** Recorded data **
=======

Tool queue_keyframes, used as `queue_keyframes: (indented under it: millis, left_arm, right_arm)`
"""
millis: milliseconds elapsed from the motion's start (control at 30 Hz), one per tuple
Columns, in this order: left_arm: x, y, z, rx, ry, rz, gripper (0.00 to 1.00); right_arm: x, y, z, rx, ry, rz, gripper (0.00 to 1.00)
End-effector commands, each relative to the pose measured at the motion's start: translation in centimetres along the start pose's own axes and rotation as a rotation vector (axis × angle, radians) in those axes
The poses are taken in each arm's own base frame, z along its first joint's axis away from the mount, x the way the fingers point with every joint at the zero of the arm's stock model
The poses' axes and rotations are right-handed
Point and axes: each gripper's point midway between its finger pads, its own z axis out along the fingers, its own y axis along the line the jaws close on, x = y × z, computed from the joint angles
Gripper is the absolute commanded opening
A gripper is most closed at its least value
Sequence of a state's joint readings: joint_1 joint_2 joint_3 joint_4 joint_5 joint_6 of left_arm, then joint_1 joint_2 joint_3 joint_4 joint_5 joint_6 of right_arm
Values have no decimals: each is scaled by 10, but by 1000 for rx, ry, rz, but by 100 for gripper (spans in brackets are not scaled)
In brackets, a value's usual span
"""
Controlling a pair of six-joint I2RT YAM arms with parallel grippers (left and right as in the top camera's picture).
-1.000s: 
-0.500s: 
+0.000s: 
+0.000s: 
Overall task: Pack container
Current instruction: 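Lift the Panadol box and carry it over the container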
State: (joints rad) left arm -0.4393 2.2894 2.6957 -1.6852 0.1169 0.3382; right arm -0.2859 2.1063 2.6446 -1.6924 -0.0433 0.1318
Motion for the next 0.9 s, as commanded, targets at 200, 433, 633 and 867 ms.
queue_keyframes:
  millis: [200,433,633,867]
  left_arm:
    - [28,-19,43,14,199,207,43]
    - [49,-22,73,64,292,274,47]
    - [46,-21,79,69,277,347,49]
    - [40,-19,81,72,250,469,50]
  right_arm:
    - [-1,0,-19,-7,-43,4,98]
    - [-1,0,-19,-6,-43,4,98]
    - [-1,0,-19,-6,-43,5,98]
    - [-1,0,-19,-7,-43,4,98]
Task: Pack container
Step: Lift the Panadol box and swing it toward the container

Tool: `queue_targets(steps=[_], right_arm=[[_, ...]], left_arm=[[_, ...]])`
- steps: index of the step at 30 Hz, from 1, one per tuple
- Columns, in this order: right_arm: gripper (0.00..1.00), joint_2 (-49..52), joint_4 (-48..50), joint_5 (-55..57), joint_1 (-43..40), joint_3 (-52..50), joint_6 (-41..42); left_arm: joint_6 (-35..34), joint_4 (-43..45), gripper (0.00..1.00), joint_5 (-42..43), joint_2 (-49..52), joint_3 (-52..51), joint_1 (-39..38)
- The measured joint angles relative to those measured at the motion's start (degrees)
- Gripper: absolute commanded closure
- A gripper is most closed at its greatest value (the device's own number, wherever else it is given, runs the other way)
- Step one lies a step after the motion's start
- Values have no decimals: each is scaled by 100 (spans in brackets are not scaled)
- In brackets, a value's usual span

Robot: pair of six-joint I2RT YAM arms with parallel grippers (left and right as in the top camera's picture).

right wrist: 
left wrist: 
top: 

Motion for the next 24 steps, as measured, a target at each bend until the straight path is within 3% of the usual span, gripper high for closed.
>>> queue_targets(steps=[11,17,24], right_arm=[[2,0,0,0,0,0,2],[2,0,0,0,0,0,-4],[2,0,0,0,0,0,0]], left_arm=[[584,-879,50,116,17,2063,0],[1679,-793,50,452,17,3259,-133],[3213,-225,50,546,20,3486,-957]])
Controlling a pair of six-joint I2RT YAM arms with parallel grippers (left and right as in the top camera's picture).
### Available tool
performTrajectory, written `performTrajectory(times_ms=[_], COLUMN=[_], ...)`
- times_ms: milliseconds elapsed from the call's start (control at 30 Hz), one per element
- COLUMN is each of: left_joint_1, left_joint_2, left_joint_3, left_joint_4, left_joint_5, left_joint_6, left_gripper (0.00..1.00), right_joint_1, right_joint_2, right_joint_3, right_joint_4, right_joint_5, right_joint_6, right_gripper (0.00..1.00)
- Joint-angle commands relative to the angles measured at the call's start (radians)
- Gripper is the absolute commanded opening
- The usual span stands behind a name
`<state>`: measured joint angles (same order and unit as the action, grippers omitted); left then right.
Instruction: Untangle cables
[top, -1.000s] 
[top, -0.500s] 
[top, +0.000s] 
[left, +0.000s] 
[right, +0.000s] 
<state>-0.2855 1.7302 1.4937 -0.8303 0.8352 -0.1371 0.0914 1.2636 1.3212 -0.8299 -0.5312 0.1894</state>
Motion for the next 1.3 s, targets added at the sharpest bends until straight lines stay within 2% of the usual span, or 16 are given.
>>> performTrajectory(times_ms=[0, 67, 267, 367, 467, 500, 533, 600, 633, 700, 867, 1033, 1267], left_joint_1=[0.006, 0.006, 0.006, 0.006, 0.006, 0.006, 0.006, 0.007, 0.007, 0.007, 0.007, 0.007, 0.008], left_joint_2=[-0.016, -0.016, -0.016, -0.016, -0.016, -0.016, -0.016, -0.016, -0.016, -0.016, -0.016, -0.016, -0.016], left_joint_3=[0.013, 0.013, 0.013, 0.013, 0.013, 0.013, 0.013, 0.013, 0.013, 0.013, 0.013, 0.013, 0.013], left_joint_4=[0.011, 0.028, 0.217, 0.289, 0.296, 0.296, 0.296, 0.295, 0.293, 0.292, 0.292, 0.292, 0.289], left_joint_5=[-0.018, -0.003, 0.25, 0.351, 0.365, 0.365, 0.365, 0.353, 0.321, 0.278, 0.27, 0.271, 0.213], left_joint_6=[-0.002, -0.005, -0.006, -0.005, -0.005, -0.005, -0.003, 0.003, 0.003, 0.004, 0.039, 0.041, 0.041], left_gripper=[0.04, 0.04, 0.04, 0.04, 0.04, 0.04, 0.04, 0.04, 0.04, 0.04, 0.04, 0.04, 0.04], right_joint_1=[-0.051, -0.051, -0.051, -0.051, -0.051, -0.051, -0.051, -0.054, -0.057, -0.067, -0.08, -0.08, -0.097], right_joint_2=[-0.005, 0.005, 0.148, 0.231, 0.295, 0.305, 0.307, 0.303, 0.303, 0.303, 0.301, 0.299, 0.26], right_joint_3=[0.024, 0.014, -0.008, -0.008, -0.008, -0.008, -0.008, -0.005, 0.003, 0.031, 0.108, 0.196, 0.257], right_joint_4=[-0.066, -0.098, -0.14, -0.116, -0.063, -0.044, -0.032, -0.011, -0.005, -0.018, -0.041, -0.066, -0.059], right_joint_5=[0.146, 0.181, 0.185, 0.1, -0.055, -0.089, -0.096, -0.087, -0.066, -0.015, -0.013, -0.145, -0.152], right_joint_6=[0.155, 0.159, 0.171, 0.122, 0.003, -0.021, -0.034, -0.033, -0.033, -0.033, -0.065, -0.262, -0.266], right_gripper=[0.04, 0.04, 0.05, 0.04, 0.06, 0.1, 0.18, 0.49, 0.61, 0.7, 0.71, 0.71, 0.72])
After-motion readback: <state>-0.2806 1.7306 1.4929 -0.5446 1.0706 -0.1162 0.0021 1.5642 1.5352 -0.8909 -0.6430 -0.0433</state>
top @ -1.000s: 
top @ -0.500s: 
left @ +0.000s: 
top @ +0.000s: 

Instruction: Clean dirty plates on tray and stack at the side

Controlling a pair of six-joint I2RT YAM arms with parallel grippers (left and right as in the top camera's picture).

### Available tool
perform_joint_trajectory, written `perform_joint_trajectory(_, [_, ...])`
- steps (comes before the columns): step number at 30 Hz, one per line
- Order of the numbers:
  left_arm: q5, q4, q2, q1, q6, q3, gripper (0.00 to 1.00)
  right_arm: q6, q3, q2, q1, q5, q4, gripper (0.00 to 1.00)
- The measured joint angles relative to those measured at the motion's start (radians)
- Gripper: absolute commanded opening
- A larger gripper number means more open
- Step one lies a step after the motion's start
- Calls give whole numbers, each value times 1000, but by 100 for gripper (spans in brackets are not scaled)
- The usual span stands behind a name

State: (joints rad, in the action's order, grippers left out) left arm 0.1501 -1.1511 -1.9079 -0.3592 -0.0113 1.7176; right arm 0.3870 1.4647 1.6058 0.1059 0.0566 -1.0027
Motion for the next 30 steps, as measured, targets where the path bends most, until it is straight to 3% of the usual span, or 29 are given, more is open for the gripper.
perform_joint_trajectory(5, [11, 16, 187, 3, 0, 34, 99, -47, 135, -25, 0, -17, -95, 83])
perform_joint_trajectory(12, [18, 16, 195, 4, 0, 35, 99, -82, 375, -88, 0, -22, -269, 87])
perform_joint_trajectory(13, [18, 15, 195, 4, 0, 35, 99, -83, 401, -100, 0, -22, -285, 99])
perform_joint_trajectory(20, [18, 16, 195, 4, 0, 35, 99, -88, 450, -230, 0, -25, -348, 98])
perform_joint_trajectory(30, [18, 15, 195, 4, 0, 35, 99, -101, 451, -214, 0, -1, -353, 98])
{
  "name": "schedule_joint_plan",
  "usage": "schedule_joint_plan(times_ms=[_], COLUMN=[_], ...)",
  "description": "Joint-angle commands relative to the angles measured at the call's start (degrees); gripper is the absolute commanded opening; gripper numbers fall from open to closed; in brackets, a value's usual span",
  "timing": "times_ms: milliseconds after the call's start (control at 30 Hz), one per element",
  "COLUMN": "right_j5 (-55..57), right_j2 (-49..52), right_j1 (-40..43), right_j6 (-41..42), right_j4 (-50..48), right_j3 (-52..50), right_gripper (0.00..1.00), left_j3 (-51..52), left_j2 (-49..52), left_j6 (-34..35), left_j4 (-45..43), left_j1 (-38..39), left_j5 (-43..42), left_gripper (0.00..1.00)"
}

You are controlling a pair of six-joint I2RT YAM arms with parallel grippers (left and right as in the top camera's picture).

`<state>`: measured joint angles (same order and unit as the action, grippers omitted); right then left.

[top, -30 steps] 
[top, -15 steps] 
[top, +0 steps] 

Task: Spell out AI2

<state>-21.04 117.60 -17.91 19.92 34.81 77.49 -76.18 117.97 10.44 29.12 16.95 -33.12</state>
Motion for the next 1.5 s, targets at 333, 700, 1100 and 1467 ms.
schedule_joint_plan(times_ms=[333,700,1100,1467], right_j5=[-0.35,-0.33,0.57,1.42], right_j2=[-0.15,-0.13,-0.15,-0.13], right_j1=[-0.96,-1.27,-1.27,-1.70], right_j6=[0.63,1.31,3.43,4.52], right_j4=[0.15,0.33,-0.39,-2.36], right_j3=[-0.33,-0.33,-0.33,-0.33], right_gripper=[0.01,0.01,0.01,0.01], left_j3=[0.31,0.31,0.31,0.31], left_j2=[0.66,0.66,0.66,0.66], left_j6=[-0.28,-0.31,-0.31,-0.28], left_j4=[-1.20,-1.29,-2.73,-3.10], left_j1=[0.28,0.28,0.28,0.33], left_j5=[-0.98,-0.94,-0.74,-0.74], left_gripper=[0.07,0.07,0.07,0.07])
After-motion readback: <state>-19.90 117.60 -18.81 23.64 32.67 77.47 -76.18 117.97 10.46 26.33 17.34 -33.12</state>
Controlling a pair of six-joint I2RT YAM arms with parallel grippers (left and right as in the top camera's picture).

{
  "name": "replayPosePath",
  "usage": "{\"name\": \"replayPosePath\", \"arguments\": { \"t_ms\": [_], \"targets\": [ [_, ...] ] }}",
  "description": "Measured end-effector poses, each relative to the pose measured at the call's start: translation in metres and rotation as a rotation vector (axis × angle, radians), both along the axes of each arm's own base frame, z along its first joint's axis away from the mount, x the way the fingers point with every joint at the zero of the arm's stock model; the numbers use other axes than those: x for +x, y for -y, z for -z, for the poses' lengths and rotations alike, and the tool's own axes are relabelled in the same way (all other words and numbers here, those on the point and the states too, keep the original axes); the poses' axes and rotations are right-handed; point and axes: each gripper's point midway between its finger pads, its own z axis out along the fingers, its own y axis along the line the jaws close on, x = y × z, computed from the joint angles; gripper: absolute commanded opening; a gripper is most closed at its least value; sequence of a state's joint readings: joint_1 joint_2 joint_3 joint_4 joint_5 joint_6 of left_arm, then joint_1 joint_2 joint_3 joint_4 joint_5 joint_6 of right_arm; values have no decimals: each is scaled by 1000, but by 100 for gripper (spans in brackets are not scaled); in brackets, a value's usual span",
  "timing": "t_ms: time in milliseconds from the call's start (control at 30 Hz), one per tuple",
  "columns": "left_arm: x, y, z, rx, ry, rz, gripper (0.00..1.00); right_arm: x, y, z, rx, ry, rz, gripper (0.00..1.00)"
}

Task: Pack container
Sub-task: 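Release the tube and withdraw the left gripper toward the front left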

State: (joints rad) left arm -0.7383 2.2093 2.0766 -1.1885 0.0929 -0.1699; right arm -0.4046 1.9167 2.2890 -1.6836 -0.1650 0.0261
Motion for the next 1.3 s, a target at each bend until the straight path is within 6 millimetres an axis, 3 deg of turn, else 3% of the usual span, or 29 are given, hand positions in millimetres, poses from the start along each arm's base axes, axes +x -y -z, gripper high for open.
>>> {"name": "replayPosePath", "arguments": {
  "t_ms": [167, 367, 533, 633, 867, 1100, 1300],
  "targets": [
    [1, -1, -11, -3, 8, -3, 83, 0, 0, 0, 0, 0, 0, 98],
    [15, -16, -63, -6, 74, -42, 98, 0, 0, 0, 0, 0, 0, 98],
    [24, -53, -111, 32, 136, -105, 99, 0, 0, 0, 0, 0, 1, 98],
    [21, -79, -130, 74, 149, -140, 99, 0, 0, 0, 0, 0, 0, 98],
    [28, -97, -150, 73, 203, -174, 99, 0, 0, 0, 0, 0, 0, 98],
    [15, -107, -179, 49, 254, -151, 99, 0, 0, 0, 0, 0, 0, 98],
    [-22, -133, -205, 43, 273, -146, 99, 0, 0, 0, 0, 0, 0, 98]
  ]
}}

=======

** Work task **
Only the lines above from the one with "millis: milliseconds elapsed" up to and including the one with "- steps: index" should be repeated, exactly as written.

** Answer **
millis: milliseconds elapsed from the motion's start (control at 30 Hz), one per tuple
Columns, in this order: left_arm: x, y, z, rx, ry, rz, gripper (0.00 to 1.00); right_arm: x, y, z, rx, ry, rz, gripper (0.00 to 1.00)
End-effector commands, each relative to the pose measured at the motion's start: translation in centimetres along the start pose's own axes and rotation as a rotation vector (axis × angle, radians) in those axes
The poses are taken in each arm's own base frame, z along its first joint's axis away from the mount, x the way the fingers point with every joint at the zero of the arm's stock model
The poses' axes and rotations are right-handed
Point and axes: each gripper's point midway between its finger pads, its own z axis out along the fingers, its own y axis along the line the jaws close on, x = y × z, computed from the joint angles
Gripper is the absolute commanded opening
A gripper is most closed at its least value
Sequence of a state's joint readings: joint_1 joint_2 joint_3 joint_4 joint_5 joint_6 of left_arm, then joint_1 joint_2 joint_3 joint_4 joint_5 joint_6 of right_arm
Values have no decimals: each is scaled by 10, but by 1000 for rx, ry, rz, but by 100 for gripper (spans in brackets are not scaled)
In brackets, a value's usual span
"""
Controlling a pair of six-joint I2RT YAM arms with parallel grippers (left and right as in the top camera's picture).
-1.000s: 
-0.500s: 
+0.000s: 
+0.000s: 
Overall task: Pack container
Current instruction: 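Lift the Panadol box and carry it over the container
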State: (joints rad) left arm -0.4393 2.2894 2.6957 -1.6852 0.1169 0.3382; right arm -0.2859 2.1063 2.6446 -1.6924 -0.0433 0.1318
Motion for the next 0.9 s, as commanded, targets at 200, 433, 633 and 867 ms.
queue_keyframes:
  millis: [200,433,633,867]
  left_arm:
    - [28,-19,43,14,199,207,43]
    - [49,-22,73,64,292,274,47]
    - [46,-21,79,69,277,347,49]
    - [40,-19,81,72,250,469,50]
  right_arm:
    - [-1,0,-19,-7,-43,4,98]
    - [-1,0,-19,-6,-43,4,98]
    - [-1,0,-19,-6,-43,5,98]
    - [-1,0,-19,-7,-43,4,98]
Task: Pack container
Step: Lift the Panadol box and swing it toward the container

Tool: `queue_targets(steps=[_], right_arm=[[_, ...]], left_arm=[[_, ...]])`
- steps: index of the step at 30 Hz, from 1, one per tuple

No additional work remains on the exercise.